Malgré les conditions de confinement, les conditions réglementaires d’hébergement sont appliquées. Afin d’assurer au mieux le bien-être des animaux, ils seront hébergés en volière par groupes de 3 dans un milieu enrichi avec des dispositifs permettant aux animaux de mettre en avant le plus possible un comportement naturel (perchoir, jeu, diversification alimentaire…). Un scoring quotidien sera réalisé dès le jour de l’infection, et des points limites ont été définis à l’avance (hypothermie, coma post anesthésie, perte de poids excessive). Cela permettra de mettre fin à la procédure expérimentale pour les animaux qui atteindraient l’un des points limites fixés ou un score limite. Par ailleurs, l’enregistrement permanent de la température grâce à des systèmes implantés permet une meilleure analyse de la maladie induite. Malgré une chirurgie pour la mise en place de cet implant, le fait d’équiper les animaux avec un tel dispositif représente un raffinement en tant que mesure non invasive et paramètre de surveillance dans le cadre des points limites. Les animaux sont également visibles de l’extérieur du laboratoire grâce aux caméras permettant ainsi un contrôle visuel en dehors des horaires de présence du personnel dans le laboratoire. En cas de doute sur l’état d’un ou plusieurs animaux, une entrée en laboratoire sera programmée immédiatement pour procéder à une observation en zone et à une possible décision.

Expliquer le choix des espèces et les stades de développement y afférents.

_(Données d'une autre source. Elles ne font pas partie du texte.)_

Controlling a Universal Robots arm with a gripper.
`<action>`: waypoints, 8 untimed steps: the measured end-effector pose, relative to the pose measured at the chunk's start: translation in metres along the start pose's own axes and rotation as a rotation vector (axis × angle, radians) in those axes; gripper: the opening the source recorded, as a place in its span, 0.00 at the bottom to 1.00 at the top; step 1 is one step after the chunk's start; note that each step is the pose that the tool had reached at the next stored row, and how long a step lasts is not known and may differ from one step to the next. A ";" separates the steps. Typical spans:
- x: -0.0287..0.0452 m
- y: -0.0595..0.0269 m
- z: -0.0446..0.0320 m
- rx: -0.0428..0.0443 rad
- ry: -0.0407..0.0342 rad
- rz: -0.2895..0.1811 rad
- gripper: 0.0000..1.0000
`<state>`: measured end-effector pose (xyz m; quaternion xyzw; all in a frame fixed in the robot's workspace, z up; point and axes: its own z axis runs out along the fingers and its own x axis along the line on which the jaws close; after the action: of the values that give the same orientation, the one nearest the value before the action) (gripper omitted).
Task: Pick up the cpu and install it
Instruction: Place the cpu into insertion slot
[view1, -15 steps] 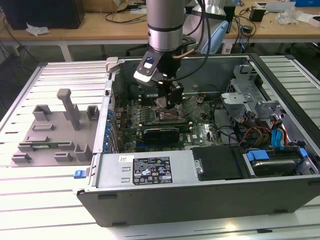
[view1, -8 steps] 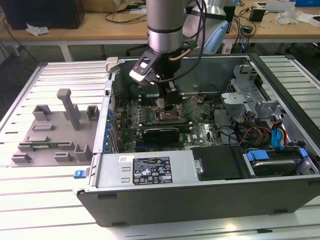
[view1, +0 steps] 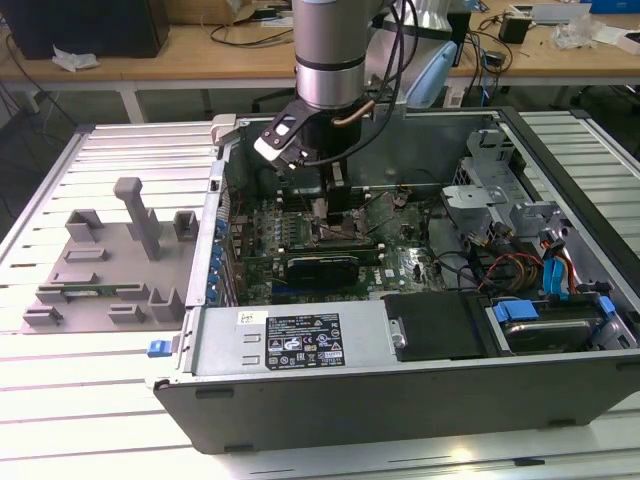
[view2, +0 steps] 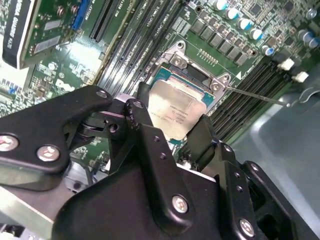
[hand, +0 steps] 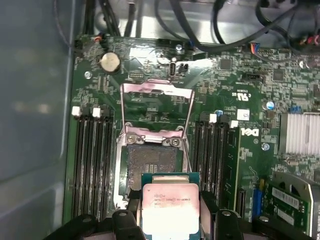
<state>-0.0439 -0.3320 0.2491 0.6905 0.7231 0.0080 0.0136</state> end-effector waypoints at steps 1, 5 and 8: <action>0.0001 0.0007 0.0003 0.0000 -0.0001 0.006 0.55; 0.0045 0.0030 0.0024 0.0001 -0.0004 0.013 0.55; 0.0075 0.0048 0.0058 0.0003 -0.0008 0.013 0.55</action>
<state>-0.0393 -0.3244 0.2434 0.6953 0.7186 0.0077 0.0137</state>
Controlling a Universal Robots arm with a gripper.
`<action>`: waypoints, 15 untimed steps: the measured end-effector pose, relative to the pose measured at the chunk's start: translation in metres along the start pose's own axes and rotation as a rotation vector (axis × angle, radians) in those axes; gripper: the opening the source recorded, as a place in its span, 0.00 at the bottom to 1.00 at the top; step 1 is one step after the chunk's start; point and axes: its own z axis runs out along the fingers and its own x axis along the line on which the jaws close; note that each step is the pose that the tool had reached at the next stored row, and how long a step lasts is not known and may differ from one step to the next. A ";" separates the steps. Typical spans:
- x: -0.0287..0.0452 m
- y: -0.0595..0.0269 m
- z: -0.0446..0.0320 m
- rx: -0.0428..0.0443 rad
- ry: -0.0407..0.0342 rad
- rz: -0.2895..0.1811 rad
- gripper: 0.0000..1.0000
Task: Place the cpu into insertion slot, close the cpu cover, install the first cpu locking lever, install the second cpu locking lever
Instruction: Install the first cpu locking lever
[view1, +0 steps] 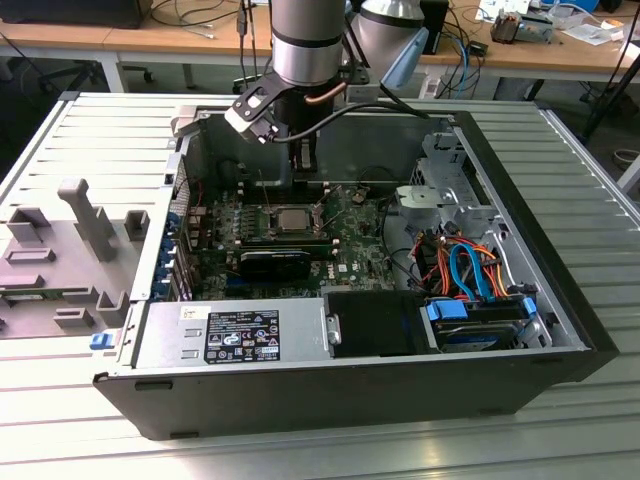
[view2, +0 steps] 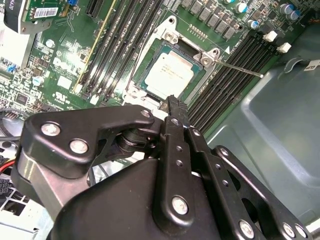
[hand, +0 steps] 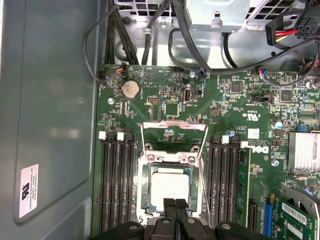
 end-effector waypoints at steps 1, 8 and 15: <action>0.0000 0.0000 -0.0002 0.0000 0.0009 0.000 0.11; 0.0000 0.0000 -0.0008 -0.0002 0.0036 0.000 0.11; 0.0000 0.0000 -0.0037 -0.0004 0.0098 0.000 0.11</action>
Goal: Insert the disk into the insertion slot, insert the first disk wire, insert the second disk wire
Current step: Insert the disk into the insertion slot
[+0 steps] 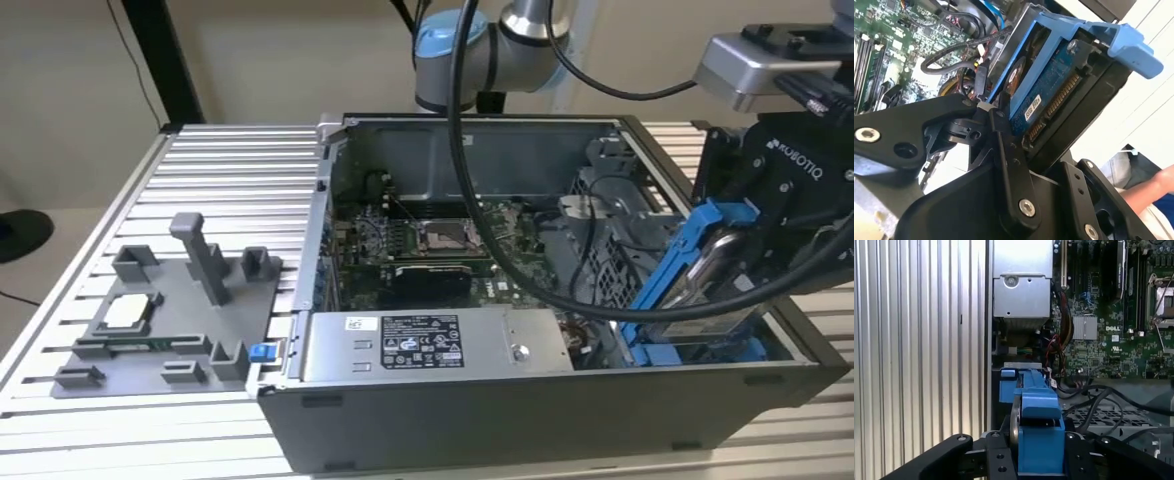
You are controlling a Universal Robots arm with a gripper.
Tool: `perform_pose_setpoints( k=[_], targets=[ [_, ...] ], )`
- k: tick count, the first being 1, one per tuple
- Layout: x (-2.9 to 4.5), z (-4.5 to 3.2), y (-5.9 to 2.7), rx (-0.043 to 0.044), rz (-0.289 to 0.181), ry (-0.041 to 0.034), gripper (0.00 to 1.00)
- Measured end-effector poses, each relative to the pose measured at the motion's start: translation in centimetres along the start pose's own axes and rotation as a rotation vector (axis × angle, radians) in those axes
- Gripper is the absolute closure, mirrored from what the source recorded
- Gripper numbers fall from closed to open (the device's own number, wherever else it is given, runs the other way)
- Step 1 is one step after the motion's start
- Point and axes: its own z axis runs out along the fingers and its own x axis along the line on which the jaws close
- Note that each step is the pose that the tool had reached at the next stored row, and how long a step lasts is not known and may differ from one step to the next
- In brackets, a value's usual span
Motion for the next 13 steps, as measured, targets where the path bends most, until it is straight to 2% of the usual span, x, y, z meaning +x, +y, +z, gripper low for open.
perform_pose_setpoints(
  k=[3,5,9,13],
  targets=[
    [0.00,0.50,-0.04,-0.0021,0.000,-0.0002,1.00],
    [0.00,0.52,-0.04,-0.0049,0.000,-0.0001,1.00],
    [0.00,0.52,-0.03,-0.0050,0.000,-0.0002,1.00],
    [0.00,-0.10,-0.01,-0.0051,0.000,-0.0043,1.00]
  ],
)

Il n’existe pas de bon modèle rongeur pour la fièvre de Lassa, l’arénavirus responsable de fièvre hémorragique le plus étudié à ce jour. Les cobayes et des souris génétiquement modifiées peuvent présenter une susceptibilité plus ou moins prononcée mais ces modèles ne reproduisent qu’en partie la maladie et les réponses immunitaires qui ont lieu chez l’Homme. Nos précédentes expérimentations réalisées avec les virus Machupo et Guanarito ont abouti à une infection létale pour tous les cynomolgus infectés par Machupo et les 3 animaux contrôles infectés par Guanarito ont présenté une pathologie sévère bien qu’un seul d’entre eux n’ait atteint le point limite d’expérimentation en cours de protocole. Les symptômes observés reproduisent bien le tableau clinique décrit chez l’Homme, le modèle cynomolgus est donc le plus adapté pour étudier la maladie et la protection par le vaccin. Ce projet ne nécessite pas d’exigences particulières concernant le stade de développement des animaux utilisés hormis le fait de former des groupes homogènes en âge et poids pour pouvoir analyser les résultats sans biais. Les animaux utilisés seront des juvéniles sevrés d’au moins 12 mois et de moins de 3 ans.